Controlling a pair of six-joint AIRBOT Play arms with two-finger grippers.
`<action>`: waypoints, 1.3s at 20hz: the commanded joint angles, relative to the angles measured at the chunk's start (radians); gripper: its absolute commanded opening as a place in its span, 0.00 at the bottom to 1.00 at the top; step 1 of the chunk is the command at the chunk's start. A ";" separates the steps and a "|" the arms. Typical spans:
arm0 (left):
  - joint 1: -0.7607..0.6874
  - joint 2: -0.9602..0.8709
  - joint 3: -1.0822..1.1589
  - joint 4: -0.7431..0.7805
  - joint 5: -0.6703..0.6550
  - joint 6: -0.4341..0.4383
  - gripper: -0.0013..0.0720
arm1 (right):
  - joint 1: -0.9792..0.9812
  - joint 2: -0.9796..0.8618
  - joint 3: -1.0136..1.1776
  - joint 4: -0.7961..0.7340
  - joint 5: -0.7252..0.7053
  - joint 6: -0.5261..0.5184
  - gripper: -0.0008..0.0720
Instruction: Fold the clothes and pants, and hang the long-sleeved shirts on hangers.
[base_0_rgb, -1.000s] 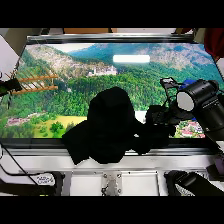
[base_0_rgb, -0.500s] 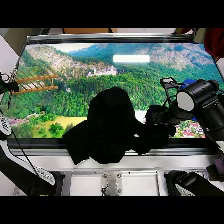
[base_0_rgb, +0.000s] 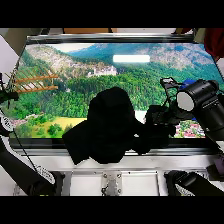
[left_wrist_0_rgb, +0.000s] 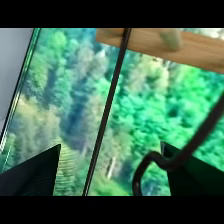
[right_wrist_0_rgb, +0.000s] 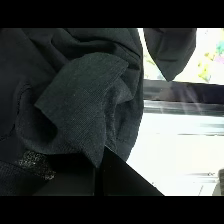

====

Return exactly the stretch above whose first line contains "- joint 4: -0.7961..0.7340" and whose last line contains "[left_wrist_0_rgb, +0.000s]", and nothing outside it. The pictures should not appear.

**Response to this exercise**.
  - joint 4: -0.7961..0.7340
  - joint 5: -0.7252..0.7053
  - joint 6: -0.5261..0.5184
  - gripper: -0.0008..0.0720
Instruction: Fold the clothes and pants, and hang the long-sleeved shirts on hangers.
[base_0_rgb, -1.000s] 
[base_0_rgb, -0.500s] 
[base_0_rgb, +0.000s] 
[left_wrist_0_rgb, +0.000s] 

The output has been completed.